When trying to live closer to the land many families turn to hunting, fishing and home gardens. In our families case we do all three, letting nothing that comes our way go to wast. Canning venison chili Sauce is a great way to use up extra produce in the garden and take a little of last years deer burger and make it into an on the go meal for those cold winter months still to come. This Labor Day weekend my family made about 13 quarts of this chili starter in about 6 hours. Each quart of sauce when added to one large can of kidney beans will make 5 to 6 servings of home-made goodness.
We started with only one problem, my tomato plants blighted this year. I have only one remaining tomato plant and we had to buy the two quarts of juice this recipe calls for. In better years I have made tomato juice and added some Tabasco sauce for the bite we love in our chili. So instead this year we bought two bottles of V-8 ( one hot and one regular) to fill the needed juice in this recipe.
I used the current Ball “Blue Book, Guide to Preserving” as our guide for processing times and head space for making our meat sauce base. Any ground meat including venison should be processed for 1 hour and 15 minutes with chili needing a 1 inch head space. We then used grandpa’s recipe for the broth portion of the chili and added the recommended 5 pounds of ground venison. This resulted in 6 quarts of what my family knows as Grandpa’s venison chili and it is a family favorite.
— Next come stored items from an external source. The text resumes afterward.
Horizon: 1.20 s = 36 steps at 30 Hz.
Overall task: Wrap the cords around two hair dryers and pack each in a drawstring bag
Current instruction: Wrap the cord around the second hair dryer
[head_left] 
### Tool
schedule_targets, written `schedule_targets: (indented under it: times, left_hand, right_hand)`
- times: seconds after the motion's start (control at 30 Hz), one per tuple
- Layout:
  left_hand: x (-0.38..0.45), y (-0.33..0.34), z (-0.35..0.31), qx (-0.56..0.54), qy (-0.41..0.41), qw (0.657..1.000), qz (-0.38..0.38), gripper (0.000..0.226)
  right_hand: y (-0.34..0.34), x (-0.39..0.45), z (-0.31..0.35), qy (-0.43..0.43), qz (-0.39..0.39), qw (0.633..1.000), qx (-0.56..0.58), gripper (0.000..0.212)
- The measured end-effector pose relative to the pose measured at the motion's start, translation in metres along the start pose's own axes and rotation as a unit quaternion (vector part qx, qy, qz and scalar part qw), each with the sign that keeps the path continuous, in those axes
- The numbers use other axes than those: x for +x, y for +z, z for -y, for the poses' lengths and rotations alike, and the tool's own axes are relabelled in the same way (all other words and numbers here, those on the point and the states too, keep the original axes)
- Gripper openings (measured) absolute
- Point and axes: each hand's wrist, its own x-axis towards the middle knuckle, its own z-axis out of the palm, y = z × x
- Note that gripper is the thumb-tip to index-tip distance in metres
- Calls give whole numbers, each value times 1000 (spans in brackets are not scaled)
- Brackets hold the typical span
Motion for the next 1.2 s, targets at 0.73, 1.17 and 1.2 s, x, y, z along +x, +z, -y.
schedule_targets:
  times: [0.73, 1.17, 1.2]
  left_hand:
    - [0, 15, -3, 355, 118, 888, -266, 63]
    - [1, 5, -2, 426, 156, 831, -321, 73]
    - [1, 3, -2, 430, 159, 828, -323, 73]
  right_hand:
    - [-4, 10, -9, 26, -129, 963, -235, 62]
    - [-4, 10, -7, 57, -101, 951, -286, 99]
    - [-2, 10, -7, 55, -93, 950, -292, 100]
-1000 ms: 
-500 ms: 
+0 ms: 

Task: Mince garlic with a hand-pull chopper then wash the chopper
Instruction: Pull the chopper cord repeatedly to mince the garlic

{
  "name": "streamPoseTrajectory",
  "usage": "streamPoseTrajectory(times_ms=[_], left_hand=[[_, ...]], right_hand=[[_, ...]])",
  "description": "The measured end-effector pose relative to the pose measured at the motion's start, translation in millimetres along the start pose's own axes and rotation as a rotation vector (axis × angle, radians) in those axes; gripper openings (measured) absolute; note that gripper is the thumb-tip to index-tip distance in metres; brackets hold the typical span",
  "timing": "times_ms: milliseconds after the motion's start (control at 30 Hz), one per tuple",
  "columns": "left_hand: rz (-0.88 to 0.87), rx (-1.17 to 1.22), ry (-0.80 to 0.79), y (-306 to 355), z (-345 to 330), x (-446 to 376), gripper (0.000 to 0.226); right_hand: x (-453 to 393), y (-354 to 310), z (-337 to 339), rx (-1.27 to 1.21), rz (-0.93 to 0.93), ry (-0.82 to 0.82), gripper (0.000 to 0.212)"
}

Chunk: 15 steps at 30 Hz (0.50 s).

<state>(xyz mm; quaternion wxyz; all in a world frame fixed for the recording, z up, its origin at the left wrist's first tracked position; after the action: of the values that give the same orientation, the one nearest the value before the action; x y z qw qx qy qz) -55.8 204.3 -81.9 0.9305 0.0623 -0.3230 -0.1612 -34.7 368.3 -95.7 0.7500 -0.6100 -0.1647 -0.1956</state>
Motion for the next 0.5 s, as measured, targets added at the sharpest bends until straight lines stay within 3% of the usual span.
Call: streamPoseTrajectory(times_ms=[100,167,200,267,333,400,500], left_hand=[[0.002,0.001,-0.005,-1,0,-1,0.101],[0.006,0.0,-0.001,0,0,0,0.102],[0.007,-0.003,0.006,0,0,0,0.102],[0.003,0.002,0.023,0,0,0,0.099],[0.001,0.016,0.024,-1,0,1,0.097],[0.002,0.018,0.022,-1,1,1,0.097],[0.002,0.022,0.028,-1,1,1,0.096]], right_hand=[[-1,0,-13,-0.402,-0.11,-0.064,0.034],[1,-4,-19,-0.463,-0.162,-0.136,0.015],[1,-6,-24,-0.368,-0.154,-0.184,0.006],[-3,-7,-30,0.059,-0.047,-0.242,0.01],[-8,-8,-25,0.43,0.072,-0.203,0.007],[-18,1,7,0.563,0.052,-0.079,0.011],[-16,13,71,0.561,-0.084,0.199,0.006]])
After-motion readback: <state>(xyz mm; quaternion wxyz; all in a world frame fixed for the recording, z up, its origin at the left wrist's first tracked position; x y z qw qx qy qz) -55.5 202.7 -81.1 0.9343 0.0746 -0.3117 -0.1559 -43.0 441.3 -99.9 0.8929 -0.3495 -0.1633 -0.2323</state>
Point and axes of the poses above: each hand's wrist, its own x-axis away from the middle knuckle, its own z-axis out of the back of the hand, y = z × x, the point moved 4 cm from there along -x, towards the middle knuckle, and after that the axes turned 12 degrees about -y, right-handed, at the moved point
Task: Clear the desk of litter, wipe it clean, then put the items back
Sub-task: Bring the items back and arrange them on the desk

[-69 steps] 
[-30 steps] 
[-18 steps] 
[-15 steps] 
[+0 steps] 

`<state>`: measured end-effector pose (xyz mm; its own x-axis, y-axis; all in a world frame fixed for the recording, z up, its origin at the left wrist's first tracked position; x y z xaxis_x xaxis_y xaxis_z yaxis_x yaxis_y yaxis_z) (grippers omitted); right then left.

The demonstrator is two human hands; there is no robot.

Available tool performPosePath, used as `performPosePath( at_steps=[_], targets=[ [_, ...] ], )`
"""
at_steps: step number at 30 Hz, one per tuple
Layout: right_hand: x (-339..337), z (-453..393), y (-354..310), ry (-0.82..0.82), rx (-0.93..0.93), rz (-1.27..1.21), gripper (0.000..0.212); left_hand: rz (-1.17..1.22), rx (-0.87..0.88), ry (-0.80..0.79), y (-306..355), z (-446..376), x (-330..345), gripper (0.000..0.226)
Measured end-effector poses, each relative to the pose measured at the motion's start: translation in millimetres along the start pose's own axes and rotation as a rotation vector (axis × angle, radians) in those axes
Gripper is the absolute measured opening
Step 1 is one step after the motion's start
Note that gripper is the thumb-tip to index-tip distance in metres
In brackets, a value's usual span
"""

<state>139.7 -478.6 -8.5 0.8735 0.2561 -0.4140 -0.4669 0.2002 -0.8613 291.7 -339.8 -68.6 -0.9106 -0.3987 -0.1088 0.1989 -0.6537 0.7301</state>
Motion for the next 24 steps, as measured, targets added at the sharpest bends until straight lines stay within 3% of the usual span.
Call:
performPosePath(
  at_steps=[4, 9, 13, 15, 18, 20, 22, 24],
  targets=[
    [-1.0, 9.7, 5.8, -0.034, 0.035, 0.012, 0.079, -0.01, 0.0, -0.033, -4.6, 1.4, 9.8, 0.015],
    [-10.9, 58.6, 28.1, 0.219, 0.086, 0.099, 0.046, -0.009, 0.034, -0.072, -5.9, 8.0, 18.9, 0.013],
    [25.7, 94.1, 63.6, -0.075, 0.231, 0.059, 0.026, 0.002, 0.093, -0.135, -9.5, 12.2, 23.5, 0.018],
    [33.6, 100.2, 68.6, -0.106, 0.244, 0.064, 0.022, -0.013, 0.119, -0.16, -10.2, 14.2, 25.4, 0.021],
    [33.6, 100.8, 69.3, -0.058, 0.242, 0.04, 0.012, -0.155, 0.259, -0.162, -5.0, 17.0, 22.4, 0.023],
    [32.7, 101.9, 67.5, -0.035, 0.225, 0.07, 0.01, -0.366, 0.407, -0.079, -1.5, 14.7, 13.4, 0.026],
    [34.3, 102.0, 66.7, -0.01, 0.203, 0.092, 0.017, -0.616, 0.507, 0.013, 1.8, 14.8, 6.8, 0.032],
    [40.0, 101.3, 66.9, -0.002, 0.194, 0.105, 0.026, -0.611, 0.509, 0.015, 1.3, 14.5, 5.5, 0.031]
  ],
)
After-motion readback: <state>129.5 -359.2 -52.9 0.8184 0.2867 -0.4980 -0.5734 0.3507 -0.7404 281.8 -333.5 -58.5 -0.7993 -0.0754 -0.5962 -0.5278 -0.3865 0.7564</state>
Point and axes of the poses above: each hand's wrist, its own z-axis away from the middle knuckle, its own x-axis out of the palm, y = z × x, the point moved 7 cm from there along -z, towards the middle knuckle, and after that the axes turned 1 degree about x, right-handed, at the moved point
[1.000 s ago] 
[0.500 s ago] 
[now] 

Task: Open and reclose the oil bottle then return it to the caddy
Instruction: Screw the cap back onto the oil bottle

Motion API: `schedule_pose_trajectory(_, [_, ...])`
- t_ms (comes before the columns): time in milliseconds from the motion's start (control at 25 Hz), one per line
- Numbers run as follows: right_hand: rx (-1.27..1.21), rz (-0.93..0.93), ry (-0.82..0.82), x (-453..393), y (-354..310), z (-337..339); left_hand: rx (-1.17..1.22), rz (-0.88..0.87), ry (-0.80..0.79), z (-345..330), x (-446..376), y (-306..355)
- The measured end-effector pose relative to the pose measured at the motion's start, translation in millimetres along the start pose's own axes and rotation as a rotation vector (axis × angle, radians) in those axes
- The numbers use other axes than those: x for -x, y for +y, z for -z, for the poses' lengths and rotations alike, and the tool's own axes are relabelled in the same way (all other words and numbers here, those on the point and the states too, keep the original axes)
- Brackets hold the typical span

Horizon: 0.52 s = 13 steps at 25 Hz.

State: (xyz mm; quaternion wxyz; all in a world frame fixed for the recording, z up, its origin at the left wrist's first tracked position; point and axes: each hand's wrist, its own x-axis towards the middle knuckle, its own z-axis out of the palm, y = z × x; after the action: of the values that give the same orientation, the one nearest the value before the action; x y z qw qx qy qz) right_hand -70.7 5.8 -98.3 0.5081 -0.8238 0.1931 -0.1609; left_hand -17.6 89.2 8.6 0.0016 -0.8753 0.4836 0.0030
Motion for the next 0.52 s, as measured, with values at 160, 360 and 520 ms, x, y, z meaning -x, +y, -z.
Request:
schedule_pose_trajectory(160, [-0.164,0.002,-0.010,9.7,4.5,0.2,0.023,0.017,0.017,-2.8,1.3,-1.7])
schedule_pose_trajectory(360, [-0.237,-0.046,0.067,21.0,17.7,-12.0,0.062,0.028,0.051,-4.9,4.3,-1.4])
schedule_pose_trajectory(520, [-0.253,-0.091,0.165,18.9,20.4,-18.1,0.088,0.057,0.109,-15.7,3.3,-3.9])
My kitchen smelled soooo good for most of the day because of the fresh ingredients from my garden like hot peppers and garlic.
So for Grandpa’s Venison Chili
1 large yellow onion
2 teaspoons chopped or pressed garlic
1 cup sweet pepper diced
1/2 cup hot peppers ( we used banana peppers).Up this amount to 1 cup if you use plain tomato juice
3 cups tomato paste or 4 small cans.
2 quarts of tomato juice, or in this case 2 quarts v-8 juice one hot and one plain
1/2 cup sugar
1 tablespoon salt
1/4 cup chili powder
1 tablespoon Italian seasoning
black pepper to taste
5 pounds ground venison
2 table spoons vegetable oil
this makes 6 to 6 1/2 quarts of canned chili.
In a large 8 quart stock pot add oil, onions and garlic. Saute’ until onions are beginning to soften and add ground venison. Brown all 5 pounds over mid heat with onion and garlic. Once the meat is cook add juice and all remaining ingredients. Simmer for about ten minutes string often to prevent sticking and making sure all the ingredients mix thoroughly. Bring chili to a boil and ladle into clean, sterile, quart mason jars leaving 1 inch of head space. After cleaning any spills off top lip of jar, top with clean sterile lids and rings that are just tightened. Place in pressure canner with simmering water ( amounts vary) and add lid and begin to process after ten minutes of steam has escaped the canner. Process jars for 1 hour 15 minutes at ten pounds pressure. Remove hot jars from canner and set in a clean dry place to cool and you should hear the ping of the lids as they seal. Eat any chili in unsealed jars with in a few days and store inside the refrigerator. The remaining jars that have sealed should be used within a year of processing and stored in a place that stays above freezing.
Now all I need is a crisp cool day to enjoy this home-made chili. Happy Canning!